+++ Information provided +++

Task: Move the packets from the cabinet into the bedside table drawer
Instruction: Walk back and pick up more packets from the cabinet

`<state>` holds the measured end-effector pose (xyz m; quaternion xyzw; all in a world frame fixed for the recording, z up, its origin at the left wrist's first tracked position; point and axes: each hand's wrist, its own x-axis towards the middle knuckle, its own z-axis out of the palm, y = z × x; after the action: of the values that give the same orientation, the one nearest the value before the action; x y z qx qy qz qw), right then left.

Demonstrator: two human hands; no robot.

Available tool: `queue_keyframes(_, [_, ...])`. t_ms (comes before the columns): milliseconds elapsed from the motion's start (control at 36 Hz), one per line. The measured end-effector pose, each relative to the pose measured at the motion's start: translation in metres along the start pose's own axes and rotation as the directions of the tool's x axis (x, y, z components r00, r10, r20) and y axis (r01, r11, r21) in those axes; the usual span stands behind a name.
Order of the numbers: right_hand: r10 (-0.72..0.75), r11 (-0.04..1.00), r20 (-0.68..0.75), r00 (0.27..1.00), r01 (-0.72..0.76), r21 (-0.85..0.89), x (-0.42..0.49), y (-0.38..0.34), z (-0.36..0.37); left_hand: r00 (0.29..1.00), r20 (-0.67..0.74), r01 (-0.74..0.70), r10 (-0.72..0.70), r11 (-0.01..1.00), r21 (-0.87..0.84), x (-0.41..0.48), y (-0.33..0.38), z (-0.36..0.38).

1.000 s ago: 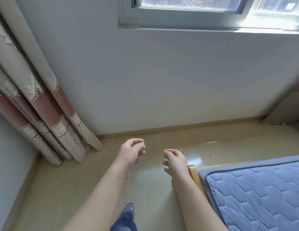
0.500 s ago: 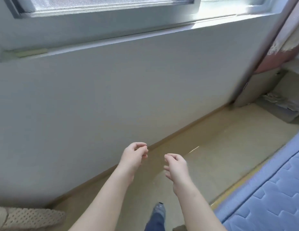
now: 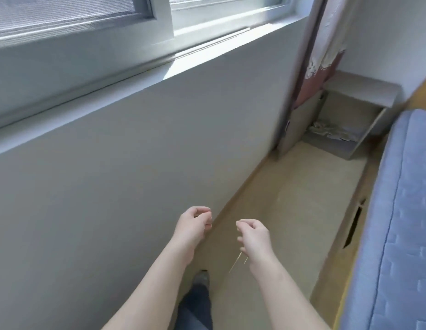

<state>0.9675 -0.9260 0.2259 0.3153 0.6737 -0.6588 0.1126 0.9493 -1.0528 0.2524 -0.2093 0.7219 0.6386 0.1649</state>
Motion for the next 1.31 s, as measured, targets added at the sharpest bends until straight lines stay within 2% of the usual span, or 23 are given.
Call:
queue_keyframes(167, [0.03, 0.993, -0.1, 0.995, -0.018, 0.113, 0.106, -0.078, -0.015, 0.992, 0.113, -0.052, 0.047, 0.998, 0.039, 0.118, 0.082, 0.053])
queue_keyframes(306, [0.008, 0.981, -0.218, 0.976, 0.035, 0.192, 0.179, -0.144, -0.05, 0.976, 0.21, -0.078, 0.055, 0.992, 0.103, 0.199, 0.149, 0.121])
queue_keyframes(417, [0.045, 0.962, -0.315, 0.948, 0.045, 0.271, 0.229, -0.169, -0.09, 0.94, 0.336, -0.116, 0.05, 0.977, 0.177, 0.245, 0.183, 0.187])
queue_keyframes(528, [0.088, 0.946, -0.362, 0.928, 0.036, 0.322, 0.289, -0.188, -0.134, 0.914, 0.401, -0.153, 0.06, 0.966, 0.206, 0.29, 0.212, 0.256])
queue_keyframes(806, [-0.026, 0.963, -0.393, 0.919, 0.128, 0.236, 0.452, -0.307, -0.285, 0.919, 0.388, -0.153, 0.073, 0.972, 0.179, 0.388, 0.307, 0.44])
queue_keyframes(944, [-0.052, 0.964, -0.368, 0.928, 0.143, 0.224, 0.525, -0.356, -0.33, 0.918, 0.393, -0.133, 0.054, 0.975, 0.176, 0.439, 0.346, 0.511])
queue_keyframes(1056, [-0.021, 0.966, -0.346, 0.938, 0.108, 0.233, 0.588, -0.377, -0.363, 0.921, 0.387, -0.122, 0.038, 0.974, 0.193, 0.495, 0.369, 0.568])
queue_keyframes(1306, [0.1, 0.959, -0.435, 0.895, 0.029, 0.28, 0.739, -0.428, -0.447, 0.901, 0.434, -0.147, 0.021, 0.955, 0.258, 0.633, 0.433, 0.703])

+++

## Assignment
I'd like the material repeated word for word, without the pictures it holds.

## Solution for this exercise
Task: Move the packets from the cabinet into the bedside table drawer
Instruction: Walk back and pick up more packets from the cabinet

`<state>` holds the measured end-effector pose (xyz m; quaternion xyzw; all in a world frame fixed for the recording, z up, its origin at the left wrist's first tracked position; point and axes: each hand's wrist, its own x-axis towards the middle knuckle, its own z-axis out of the palm, y = z × x; after the action: of the values that give the same orientation, the one nearest the value before the action; x y z qx qy qz qw), right then left.

Demonstrator: two human hands; no robot.

Available tool: `queue_keyframes(_, [_, ...])`. t_ms (comes before the columns): milliseconds elapsed from the motion's start (control at 36 Hz), one per line. The measured end-effector pose, each relative to the pose measured at the motion's start: translation in metres along the start pose's own axes and rotation as the directions of the tool's x axis (x, y, z components r00, r10, r20) and y axis (r01, r11, r21) in those axes; the usual span stands behind a name.
Order of the numbers: right_hand: r10 (-0.72..0.75), r11 (-0.04..1.00), r20 (-0.68..0.75), r00 (0.27..1.00), r01 (-0.72..0.76), r21 (-0.85..0.89), x (-0.42..0.49), y (-0.38..0.34), z (-0.36..0.37); left_hand: r00 (0.29..1.00), r20 (-0.67..0.74), r01 (-0.74..0.70), r10 (-0.72..0.70), r11 (-0.01..1.00), r21 (-0.87..0.84), x (-0.41..0.48), y (-0.33..0.38), z (-0.36..0.38).

1.000 s ago: 
0.500 s ago: 
now: 

<state>0.9675 -0.9260 0.2259 0.3153 0.6737 -0.6588 0.1126 0.9493 -1.0528 0.2524 -0.2093 0.7219 0.6386 0.1649</state>
Motion for the next 1.31 s, as measured, targets added at the sharpest bends until straight lines stay within 2% of the usual span, or 23 are given.
Call:
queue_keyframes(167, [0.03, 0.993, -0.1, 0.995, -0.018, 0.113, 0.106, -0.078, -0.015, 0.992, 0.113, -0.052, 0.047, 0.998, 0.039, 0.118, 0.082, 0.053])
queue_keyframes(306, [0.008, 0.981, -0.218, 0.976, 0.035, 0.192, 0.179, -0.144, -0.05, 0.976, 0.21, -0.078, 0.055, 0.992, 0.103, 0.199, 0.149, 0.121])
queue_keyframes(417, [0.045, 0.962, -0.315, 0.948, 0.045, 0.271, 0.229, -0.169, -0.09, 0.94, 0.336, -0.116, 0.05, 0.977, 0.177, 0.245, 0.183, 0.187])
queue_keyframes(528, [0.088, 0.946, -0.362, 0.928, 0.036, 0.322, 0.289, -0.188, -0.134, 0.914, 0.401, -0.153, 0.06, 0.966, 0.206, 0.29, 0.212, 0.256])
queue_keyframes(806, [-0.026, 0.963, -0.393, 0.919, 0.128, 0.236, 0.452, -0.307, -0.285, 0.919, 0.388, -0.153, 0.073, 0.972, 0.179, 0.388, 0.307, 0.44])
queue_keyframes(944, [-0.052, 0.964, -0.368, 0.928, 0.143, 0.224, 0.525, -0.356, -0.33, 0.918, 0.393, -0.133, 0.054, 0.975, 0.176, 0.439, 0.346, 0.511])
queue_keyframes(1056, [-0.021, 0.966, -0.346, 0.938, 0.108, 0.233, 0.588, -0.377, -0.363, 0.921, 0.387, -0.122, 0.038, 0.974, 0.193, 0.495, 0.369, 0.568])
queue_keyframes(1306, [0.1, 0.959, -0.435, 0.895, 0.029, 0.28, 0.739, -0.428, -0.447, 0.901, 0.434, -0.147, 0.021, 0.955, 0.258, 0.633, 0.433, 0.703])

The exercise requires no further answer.